What the exercise asks:
From the listing below, pull out the lines that hold "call".

Data segment Block Start

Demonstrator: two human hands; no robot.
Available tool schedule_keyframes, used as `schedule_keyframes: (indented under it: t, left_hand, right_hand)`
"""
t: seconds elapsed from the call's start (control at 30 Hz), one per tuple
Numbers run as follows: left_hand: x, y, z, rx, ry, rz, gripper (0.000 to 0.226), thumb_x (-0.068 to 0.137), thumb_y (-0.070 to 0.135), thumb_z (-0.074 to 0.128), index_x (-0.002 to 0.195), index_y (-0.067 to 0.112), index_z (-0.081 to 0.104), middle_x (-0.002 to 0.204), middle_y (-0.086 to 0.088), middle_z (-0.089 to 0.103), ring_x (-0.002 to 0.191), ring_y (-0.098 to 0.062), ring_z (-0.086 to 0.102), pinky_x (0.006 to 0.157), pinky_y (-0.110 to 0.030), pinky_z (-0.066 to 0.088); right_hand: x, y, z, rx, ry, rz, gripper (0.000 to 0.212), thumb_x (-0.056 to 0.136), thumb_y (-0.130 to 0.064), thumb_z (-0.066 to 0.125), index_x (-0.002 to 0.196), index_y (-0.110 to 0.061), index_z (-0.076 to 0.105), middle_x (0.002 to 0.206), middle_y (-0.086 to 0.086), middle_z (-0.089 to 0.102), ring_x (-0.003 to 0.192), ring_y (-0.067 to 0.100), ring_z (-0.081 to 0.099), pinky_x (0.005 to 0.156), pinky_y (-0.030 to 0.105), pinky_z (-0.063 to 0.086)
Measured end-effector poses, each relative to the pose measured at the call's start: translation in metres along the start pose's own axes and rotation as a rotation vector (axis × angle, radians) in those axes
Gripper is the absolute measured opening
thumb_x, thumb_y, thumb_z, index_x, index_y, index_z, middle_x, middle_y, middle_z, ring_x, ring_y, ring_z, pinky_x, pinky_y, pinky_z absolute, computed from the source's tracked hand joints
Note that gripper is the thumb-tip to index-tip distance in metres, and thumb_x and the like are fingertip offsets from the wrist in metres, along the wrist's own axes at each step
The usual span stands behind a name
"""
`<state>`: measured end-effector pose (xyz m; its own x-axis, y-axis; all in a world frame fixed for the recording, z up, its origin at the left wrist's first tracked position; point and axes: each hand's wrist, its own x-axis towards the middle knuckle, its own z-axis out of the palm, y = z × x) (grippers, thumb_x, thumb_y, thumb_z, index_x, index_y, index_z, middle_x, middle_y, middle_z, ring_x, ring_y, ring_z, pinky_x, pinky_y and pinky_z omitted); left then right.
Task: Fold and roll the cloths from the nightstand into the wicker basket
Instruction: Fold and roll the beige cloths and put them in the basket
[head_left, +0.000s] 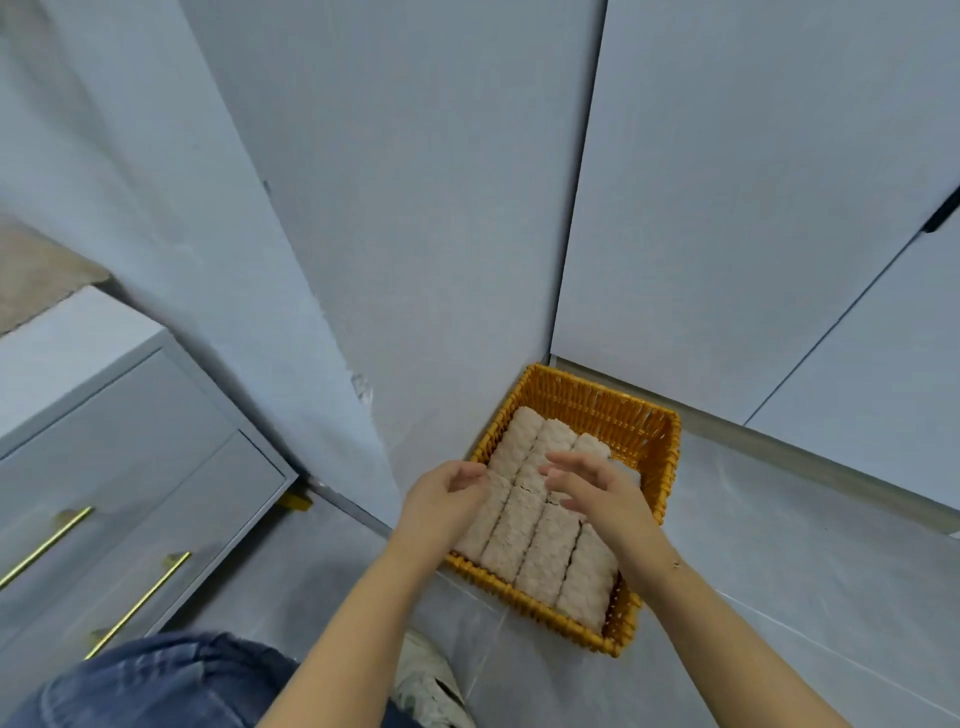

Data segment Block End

Completed task:
t: seconds elapsed from the call's start (control at 30 Hz), one per tuple
Measured end-effector poses, each relative to the pose measured at the call's start: translation in metres along the start pose's own axes and rotation as a rotation vector (axis × angle, radians) in those axes

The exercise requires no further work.